- **Provided records**:

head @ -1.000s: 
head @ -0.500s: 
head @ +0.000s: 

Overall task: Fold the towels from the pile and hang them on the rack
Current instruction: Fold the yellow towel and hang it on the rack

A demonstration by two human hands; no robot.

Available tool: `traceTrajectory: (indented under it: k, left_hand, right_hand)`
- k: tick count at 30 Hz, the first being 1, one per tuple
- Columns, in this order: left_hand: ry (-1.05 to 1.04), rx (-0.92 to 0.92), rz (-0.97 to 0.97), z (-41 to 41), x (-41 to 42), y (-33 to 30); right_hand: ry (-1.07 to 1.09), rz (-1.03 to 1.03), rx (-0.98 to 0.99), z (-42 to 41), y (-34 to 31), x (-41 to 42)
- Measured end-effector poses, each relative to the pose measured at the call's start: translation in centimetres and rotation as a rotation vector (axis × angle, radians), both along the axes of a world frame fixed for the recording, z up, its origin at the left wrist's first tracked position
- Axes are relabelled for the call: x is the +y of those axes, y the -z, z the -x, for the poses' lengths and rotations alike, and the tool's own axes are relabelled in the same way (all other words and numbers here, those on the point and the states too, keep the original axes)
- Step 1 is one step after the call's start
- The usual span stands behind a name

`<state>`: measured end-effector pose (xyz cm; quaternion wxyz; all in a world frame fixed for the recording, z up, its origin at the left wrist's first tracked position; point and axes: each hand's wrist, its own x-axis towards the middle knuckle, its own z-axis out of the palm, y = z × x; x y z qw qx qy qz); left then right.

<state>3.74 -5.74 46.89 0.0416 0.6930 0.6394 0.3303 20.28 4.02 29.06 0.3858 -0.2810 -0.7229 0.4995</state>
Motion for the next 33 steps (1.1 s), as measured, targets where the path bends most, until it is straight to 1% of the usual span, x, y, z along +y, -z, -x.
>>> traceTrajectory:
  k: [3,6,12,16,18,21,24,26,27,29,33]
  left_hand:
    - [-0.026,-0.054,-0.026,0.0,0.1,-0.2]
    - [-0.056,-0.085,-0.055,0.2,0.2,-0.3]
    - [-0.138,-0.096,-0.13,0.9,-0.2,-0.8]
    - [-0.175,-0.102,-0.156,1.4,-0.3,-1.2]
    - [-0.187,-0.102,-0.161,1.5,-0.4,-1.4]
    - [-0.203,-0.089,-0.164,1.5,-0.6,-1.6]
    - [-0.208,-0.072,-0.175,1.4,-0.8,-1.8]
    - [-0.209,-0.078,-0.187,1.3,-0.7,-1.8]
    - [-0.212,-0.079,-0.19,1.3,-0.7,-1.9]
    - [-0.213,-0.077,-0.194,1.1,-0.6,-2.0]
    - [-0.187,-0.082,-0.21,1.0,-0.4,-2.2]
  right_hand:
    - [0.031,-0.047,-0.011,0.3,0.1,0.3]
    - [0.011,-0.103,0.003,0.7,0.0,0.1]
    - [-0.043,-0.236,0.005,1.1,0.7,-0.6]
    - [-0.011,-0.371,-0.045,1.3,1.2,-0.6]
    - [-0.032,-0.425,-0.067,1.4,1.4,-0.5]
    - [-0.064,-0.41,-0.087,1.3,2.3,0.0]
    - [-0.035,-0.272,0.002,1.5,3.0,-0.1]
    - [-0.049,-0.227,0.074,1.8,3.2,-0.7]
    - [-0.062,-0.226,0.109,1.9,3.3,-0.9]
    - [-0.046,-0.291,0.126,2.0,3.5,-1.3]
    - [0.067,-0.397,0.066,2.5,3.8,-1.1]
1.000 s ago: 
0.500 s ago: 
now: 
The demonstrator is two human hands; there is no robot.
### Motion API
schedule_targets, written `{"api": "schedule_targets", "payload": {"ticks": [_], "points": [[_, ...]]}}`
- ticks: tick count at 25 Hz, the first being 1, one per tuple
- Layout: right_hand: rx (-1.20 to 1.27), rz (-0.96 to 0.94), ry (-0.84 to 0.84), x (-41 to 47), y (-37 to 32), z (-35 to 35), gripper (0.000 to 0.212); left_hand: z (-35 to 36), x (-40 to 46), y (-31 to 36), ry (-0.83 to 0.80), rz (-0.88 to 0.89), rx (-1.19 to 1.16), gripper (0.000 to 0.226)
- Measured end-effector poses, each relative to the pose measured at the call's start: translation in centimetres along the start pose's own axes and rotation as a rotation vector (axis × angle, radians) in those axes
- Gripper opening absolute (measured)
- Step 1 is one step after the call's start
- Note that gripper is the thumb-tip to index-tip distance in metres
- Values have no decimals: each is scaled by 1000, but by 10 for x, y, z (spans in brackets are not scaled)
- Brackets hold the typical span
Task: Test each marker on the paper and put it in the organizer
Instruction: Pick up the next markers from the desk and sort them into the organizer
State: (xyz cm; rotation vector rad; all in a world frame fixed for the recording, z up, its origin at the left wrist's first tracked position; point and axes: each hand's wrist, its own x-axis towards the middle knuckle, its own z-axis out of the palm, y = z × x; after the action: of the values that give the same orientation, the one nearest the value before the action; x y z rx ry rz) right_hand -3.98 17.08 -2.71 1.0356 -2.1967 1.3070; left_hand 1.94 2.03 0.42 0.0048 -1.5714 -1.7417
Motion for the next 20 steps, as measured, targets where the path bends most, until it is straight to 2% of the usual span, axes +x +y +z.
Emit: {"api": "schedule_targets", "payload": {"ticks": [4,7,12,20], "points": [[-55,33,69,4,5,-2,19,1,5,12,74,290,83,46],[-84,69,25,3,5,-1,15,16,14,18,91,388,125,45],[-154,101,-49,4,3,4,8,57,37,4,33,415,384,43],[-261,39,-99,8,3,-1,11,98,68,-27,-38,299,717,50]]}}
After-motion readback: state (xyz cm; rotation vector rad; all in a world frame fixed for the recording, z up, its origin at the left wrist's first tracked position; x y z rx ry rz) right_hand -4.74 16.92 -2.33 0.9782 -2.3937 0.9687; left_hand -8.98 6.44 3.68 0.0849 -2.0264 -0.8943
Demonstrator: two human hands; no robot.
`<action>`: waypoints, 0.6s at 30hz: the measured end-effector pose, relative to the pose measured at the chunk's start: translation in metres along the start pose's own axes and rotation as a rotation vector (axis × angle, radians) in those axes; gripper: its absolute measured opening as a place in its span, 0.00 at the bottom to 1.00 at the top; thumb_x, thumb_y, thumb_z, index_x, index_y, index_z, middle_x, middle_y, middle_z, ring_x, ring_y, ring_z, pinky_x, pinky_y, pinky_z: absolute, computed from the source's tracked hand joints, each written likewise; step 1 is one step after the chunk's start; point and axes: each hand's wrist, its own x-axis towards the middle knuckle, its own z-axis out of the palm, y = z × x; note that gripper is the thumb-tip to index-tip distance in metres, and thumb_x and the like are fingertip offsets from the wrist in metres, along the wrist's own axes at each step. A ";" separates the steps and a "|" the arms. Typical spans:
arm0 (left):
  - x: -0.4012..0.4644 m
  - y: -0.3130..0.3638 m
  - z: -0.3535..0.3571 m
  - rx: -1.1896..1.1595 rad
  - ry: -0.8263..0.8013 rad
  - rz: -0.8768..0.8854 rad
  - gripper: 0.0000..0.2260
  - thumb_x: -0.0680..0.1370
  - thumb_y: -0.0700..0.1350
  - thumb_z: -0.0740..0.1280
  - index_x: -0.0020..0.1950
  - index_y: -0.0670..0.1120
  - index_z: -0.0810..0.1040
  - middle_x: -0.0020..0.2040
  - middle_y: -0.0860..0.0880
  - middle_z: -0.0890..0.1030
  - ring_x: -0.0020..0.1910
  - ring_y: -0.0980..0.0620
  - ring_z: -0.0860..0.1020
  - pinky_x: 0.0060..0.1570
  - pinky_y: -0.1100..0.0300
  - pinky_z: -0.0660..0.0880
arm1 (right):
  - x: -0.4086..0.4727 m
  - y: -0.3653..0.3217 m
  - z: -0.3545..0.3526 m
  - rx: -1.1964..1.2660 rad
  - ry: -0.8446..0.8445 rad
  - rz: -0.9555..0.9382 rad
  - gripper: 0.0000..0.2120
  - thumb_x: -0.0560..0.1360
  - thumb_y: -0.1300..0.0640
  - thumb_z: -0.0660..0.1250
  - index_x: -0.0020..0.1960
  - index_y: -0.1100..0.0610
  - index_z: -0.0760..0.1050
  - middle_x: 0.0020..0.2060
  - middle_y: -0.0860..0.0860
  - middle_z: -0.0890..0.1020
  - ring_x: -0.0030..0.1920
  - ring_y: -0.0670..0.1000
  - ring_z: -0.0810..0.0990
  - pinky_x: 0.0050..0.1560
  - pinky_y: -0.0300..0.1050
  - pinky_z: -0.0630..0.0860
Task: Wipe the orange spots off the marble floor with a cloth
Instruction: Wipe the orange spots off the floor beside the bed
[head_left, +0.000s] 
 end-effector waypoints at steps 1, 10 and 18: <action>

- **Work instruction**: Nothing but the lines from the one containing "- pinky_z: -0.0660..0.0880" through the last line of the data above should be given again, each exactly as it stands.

- **Response to the exercise**:
  - pinky_z: -0.0660..0.0880
arm1 (right):
  - x: -0.4086..0.4727 m
  - y: -0.3653..0.3217 m
  - z: -0.3545..0.3526 m
  - rx: -1.1964..1.2660 rad
  - ry: -0.8446..0.8445 rad
  - rz: -0.9555..0.9382 rad
  - gripper: 0.0000..0.2120
  - thumb_x: -0.0560..0.1360
  - thumb_y: -0.1300..0.0640
  - thumb_z: -0.0660..0.1250
  - index_x: -0.0020..0.1960
  - index_y: -0.1100..0.0610
  - index_z: -0.0760..0.1050
  - middle_x: 0.0020..0.2060
  - middle_y: -0.0860..0.0860
  - middle_z: -0.0890..0.1020
  - ring_x: -0.0030..0.1920
  - ring_y: -0.0670..0.1000
  - ring_z: -0.0810..0.0990
  - pinky_x: 0.0050..0.1560
  - pinky_y: -0.0300..0.1050
  - pinky_z: -0.0630..0.0860
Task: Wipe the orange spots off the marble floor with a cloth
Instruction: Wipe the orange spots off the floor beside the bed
[head_left, +0.000s] 
 end-effector waypoints at steps 1, 10 and 18: <action>

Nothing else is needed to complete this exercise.